TASK DESCRIPTION –
Filter the entries below, keeping only lines with "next".

BEGIN DATA TO USE

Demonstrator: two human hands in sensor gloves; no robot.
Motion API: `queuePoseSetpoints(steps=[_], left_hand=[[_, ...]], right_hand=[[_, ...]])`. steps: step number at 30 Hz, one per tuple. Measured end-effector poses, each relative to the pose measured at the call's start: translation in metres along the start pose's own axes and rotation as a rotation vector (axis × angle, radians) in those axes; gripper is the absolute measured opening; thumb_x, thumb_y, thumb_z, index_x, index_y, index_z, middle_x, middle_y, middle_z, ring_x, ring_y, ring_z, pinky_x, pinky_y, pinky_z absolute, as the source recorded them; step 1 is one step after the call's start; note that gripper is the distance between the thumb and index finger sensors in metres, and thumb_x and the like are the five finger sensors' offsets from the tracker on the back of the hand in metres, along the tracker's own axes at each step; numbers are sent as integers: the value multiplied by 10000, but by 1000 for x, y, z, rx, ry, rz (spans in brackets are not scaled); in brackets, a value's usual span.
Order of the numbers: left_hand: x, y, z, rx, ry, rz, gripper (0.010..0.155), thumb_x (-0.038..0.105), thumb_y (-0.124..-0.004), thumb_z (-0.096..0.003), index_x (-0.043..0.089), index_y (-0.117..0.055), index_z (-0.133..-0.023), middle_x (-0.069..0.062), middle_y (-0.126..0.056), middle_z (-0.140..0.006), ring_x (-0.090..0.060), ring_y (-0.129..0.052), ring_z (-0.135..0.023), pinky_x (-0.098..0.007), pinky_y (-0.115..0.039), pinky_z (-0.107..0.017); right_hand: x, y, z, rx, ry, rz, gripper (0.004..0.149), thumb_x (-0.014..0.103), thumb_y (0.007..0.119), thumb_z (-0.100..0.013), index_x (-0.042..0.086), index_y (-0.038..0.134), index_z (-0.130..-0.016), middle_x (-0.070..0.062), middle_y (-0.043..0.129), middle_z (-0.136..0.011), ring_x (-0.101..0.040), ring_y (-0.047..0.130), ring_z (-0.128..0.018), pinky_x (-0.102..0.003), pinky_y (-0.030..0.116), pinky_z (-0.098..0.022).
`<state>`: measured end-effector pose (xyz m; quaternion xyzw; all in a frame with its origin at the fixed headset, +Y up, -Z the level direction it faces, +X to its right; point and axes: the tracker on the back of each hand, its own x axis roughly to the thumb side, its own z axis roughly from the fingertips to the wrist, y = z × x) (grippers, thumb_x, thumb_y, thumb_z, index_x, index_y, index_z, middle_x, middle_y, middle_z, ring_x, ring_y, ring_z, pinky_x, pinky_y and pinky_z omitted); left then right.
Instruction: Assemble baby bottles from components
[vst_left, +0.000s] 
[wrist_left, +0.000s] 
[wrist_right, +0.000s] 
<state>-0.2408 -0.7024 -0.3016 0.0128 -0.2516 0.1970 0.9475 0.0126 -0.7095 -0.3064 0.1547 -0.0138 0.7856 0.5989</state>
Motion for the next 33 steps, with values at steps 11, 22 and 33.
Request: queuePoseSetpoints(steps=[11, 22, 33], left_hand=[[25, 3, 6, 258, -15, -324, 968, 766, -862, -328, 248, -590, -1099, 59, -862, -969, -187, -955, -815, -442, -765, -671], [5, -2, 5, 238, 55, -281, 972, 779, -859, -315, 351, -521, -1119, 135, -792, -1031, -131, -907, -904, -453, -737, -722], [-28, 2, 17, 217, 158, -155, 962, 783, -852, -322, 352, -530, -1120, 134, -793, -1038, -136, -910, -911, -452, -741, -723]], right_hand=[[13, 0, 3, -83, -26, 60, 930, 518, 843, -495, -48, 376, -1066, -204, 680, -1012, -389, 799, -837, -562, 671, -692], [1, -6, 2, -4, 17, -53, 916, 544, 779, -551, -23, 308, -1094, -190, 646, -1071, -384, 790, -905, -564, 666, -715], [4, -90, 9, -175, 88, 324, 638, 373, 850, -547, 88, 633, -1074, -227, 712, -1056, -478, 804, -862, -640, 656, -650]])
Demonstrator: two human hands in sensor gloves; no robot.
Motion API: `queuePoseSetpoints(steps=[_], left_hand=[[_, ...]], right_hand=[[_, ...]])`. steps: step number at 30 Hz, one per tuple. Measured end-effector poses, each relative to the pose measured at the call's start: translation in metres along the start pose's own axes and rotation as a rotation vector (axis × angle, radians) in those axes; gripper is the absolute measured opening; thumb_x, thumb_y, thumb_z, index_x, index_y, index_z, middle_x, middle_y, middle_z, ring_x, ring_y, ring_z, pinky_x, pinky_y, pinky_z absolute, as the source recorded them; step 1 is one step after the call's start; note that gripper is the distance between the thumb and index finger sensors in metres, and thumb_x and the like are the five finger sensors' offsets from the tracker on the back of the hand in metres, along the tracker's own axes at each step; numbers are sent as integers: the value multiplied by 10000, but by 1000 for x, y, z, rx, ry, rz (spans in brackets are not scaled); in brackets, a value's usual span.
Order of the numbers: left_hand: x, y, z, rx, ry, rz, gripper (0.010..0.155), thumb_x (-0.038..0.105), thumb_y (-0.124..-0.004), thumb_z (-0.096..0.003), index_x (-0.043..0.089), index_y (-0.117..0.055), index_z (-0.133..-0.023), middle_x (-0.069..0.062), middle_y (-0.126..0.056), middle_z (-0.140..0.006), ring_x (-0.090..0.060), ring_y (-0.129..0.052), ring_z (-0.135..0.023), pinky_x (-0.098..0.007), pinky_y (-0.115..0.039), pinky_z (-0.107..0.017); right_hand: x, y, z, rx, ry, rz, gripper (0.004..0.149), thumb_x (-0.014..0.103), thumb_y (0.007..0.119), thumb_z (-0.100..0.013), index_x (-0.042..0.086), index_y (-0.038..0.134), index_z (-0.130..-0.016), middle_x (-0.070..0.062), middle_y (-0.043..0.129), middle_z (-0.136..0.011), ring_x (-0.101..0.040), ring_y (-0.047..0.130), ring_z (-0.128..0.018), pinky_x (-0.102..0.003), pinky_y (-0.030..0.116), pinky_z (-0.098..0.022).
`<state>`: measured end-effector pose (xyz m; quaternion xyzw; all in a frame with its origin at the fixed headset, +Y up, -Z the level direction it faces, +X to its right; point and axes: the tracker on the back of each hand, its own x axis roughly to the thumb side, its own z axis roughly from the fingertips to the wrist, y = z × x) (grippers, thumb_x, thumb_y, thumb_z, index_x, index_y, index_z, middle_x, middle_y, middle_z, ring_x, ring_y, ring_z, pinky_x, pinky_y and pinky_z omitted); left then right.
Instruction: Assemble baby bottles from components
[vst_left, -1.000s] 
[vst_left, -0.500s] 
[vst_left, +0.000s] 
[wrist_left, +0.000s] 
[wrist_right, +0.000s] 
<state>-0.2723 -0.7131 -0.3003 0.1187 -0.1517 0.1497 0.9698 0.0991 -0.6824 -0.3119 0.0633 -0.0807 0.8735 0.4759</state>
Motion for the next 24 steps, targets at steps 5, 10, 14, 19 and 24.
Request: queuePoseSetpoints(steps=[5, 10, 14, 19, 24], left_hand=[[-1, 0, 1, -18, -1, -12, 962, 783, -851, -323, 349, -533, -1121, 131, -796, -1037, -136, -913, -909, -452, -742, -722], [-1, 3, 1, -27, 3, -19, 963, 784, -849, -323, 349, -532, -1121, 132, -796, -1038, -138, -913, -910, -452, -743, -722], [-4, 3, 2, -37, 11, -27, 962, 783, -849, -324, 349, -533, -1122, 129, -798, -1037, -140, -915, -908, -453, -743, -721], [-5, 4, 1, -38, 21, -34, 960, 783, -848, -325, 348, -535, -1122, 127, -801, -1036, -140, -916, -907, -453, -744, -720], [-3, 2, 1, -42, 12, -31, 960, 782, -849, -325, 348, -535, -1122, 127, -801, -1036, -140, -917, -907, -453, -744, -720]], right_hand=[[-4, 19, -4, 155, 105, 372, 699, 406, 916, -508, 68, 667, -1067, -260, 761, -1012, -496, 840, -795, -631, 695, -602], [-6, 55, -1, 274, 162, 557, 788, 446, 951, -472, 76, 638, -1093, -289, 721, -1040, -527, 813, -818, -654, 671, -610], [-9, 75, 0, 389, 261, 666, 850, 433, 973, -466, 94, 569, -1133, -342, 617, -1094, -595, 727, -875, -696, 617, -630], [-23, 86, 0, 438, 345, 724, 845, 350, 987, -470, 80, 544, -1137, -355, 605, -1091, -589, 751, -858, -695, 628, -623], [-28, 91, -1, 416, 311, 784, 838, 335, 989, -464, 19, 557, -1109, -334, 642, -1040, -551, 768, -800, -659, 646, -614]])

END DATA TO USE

OUTPUT FOR THIS TASK –
Motion for the next 33 steps, with values at steps 11, 22 and 33.
Motion for the next 24 steps, targets at steps 5, 10, 14, 19 and 24.

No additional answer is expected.